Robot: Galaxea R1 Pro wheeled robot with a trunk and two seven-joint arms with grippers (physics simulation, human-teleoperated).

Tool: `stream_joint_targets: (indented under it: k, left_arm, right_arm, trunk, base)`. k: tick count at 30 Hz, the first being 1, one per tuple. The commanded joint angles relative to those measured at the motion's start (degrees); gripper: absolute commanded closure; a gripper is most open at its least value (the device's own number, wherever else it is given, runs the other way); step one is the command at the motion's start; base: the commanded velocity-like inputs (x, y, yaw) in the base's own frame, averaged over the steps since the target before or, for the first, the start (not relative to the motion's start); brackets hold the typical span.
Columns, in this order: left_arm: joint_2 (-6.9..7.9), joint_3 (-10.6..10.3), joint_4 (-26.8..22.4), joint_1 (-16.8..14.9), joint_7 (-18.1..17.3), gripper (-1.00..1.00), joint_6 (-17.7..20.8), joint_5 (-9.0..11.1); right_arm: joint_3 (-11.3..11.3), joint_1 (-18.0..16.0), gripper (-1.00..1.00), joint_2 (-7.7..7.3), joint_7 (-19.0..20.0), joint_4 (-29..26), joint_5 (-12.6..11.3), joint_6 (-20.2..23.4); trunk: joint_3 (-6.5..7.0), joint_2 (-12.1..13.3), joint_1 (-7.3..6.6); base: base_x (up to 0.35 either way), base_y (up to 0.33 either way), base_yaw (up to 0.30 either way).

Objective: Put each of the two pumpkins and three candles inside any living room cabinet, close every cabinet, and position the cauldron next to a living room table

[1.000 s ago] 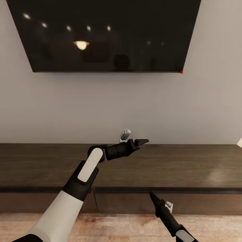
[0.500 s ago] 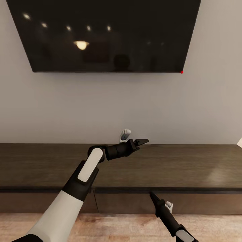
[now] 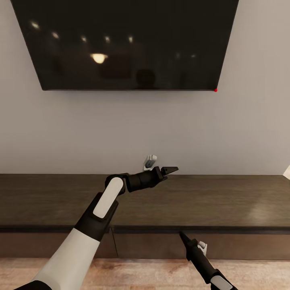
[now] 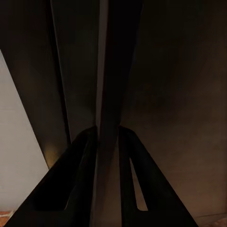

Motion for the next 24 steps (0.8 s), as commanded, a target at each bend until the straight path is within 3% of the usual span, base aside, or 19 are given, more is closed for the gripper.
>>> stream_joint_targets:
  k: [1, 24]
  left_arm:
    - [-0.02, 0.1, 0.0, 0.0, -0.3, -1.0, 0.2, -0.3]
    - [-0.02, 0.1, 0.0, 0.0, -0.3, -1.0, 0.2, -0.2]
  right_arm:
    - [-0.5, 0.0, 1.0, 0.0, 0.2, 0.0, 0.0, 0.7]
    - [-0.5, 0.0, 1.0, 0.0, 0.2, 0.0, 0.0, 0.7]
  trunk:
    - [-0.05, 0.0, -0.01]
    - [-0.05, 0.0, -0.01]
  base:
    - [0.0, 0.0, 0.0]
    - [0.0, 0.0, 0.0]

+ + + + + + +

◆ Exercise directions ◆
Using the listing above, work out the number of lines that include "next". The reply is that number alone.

◆ Answer space ◆
2